A newly discovered set of mutations may explain why women with advanced breast cancer tend to become resistant to certain therapies. Researchers at the University of Michigan have determined that in patients who receive anti-estrogen therapy, the cancer may respond by evolving genetic variations that offset the effects of the treatment. The findings shed further light on the biological mechanisms whereby tumors evade treatment efforts.

Today, most breast cancers are classified as estrogen receptor positive. This means that the tumor growth and metastasis is influenced by the hormone estrogen. For this reason, oncologists treating breast cancer frequently rely on drugs that inhibit the production of this hormone. Unfortunately, the effects of these anti-estrogen therapies tend to diminish over time. The current study, which is published in the journal Nature Genetics, sought to investigate whether genetic mutations are responsible for this drug resistance.

According to Dan Robinson, a professor at the University of Michigan Comprehensive Cancer Center and lead author of the study, the findings suggest that the apparent resistance may be a direct genetic response to the treatment. "This is the tumor's way of evading hormonal therapy,” he explained in a press release. “These mutations activate the estrogen receptor when there is no estrogen – as is the case when a patient takes an aromatase inhibitor. It's essentially an on-switch for the estrogen receptor."
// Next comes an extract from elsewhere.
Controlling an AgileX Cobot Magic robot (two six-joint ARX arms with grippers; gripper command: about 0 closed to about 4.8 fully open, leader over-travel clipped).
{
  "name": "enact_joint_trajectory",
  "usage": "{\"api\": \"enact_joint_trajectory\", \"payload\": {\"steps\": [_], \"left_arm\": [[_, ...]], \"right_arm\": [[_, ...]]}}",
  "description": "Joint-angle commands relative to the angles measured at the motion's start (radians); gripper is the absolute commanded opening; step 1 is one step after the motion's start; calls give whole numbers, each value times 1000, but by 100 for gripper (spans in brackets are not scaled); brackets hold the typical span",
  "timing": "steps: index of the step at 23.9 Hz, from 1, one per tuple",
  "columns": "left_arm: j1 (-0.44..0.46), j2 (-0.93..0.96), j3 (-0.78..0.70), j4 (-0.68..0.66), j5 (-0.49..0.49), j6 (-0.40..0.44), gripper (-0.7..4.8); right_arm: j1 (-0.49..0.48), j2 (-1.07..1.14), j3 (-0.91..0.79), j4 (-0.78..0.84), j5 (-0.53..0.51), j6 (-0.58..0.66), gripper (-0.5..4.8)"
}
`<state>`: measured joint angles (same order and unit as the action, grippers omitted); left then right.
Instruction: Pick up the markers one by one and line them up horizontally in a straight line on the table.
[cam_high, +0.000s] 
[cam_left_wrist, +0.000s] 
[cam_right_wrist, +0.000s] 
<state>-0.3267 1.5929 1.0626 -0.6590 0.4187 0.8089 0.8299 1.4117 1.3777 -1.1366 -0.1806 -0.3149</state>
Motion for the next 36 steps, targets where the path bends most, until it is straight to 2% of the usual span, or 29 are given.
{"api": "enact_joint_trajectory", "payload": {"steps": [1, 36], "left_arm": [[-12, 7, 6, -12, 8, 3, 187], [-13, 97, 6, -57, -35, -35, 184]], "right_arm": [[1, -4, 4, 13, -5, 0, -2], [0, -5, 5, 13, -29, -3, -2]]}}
For the study, the researchers studied samples collected from 11 women with advanced metastatic breast cancer. In six of these subjects, the team found mutations in ESR1 – an estrogen receptor associated with the condition. These six women had all been treated with an aromatase inhibitor, which blocks the production of the hormone.
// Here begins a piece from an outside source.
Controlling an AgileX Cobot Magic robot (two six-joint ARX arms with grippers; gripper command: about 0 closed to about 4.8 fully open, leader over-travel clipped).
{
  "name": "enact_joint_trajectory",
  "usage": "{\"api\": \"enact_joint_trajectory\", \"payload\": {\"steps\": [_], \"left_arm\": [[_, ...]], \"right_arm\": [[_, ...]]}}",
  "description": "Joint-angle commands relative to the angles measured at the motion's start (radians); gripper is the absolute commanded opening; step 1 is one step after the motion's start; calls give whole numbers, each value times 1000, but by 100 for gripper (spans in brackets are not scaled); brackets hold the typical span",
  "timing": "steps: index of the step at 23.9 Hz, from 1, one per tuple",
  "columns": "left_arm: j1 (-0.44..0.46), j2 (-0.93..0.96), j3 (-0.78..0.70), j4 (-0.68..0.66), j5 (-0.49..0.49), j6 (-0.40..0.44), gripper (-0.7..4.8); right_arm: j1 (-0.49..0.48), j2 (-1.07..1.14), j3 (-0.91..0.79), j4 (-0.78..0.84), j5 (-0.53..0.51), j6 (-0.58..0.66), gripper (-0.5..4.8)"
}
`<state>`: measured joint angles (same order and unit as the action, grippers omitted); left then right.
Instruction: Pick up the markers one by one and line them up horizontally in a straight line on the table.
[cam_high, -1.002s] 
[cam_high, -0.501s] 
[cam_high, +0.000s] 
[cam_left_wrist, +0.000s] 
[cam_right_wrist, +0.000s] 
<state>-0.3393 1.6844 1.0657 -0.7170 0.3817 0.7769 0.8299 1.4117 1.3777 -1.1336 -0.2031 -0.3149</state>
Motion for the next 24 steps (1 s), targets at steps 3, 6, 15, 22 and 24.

The researchers theorize that the cancer evolves a genetic “on-switch” that can restore hormone activity during anti-estrogen therapy. Essentially, the new mutations circumvent the aromatase inhibitor by blocking its mechanism of action. The disease thus sustains the estrogen levels necessary to drive tumor growth.
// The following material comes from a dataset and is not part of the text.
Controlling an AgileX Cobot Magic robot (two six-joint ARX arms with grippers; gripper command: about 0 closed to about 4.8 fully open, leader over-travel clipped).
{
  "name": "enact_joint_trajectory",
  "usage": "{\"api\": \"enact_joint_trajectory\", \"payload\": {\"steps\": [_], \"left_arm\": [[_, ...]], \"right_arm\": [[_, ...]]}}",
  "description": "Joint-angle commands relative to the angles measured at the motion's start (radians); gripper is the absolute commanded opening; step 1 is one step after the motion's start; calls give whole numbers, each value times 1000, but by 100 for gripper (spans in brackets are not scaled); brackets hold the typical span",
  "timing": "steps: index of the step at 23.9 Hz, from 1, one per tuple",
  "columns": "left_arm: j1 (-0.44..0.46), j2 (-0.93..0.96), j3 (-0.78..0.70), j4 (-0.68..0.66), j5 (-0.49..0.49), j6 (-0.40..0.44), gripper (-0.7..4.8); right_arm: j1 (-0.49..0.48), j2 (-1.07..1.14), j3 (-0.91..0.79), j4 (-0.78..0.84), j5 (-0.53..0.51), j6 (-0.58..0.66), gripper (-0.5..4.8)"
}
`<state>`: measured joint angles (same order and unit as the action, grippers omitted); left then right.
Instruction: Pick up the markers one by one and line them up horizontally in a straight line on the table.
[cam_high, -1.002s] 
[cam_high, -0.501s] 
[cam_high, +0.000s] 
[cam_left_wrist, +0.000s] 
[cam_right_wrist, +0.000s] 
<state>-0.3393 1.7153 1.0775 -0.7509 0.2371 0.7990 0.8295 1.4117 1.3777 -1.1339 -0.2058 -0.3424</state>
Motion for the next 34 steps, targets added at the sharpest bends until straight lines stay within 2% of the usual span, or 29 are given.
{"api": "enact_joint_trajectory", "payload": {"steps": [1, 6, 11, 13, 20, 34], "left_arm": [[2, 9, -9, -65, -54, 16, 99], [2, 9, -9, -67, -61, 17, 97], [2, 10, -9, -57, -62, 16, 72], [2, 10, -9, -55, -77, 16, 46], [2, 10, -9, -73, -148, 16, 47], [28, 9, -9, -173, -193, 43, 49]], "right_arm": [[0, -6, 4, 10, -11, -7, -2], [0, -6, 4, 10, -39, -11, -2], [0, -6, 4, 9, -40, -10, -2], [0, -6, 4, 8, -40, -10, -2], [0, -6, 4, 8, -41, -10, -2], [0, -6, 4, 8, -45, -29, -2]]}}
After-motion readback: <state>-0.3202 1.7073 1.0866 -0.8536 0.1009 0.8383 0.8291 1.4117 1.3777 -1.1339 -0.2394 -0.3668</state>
Co-author Anne F. Schott is confident that the results of the study will help researchers and oncologists develop more effective hormone therapies. “We've been trying for a long time to understand why people become resistant to anti-hormone therapy,” she told reporters. “This finding sheds an entirely new light onto the problem. Now, we can look at how these estrogen receptors function and begin to develop drugs to shut down or attack this mutation."

Source: Dan R Robinson, Yi-Mi Wu, Pankaj Vats, Fengyun Su, Robert J Lonigro, Xuhong Cao, Shanker Kalyana-Sundaram, Rui Wang, Yu Ning, Lynda Hodges, Amy Gursky, Javed Siddiqui, Scott A Tomlins, Sameek Roychowdhury, Kenneth J Pienta, Scott Y Kim, J Scott Roberts, James M Rae, Catherine H Van Poznak, Daniel F Hayes, Rashmi Chugh, Lakshmi P Kunju, Moshe Talpaz, Anne F Schott, Arul M Chinnaiyan. Activating ESR1 mutations in hormone-resistant metastatic breast cancer. Nature Genetics, 2013.